3

My results of using splines::ns with a least-squares fit varied with no rhyme or reason that I could see, and I think I have traced the problem to the ns function itself.

I have reduced the problem to this:

require(splines)
N <- 0
set.seed(1)
for (i in 1:100) N <- N + identical(ns(1:10,3),ns(1:10,3))
N

My results average about 39, range 34--44 or so, but I expected 100 every time. Why should the results of ns be random? If I substitute bs for ns in both places, I get 100, as expected. My set.seed(1) hopes to demonstrate that the randomness I get is not what R intended.

In a clean session, using RStudio and R version 2.14.2 (2012-02-29), I get 39, 44, 38, etc. Everyone else seems to be getting 100.

Further info:

Substituing splines::ns for ns gives the same results. A clean vanilla session gives the same results. My computer has 8 cores.

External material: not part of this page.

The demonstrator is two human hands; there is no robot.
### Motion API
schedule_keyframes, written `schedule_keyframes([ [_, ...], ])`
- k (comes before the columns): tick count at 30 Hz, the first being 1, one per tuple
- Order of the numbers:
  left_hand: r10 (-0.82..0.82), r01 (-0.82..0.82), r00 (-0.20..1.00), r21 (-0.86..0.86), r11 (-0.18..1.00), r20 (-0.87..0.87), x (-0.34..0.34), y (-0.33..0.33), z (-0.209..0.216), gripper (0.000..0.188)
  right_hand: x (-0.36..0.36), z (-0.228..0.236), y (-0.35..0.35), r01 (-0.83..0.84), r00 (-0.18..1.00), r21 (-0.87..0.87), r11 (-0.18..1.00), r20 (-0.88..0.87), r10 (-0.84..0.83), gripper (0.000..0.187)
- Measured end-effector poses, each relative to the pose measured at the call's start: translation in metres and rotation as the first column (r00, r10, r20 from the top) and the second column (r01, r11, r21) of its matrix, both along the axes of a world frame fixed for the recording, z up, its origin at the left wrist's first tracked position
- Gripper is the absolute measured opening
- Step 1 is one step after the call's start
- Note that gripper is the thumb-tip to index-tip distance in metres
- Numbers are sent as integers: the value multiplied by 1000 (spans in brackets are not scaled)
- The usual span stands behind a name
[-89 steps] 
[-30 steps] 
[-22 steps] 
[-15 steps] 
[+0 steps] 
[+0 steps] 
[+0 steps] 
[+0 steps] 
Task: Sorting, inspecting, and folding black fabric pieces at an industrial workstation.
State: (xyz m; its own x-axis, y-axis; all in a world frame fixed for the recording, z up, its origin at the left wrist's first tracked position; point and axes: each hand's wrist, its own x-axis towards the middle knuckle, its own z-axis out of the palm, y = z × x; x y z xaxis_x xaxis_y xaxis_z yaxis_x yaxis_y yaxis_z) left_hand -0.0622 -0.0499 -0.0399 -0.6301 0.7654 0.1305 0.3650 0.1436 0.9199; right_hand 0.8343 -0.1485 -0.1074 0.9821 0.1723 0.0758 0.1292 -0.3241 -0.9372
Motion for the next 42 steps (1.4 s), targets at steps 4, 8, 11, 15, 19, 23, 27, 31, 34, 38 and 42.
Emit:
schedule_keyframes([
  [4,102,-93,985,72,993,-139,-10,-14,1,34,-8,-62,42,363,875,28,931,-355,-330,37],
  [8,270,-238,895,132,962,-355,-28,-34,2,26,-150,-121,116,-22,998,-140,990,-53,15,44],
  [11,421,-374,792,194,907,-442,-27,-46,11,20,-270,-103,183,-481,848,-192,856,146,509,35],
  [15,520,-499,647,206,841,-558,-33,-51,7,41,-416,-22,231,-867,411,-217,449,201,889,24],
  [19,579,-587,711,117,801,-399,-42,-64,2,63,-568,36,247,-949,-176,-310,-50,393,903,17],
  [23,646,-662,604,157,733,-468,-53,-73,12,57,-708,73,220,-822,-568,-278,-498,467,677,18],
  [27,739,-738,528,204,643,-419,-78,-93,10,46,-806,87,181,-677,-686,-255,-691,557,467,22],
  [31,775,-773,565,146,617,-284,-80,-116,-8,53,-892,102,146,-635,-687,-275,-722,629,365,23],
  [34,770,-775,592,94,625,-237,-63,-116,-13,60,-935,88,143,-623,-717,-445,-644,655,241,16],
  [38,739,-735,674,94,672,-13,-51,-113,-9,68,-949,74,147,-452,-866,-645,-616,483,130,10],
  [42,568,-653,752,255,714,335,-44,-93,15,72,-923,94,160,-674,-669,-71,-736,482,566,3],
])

The differences, when they happen, are generally or always 2^-54:

Max <- 0
for (i in 1:1000) Max <- max( Max, abs(ns(1:10,3)-ns(1:10,3)) )
c(Max,2^-54)

with result [1] 5.551115e-17 5.551115e-17. This variability causes me big problems down the line, because my optimize(...)$min now varies sometimes even in the first digit, making results not repeatable.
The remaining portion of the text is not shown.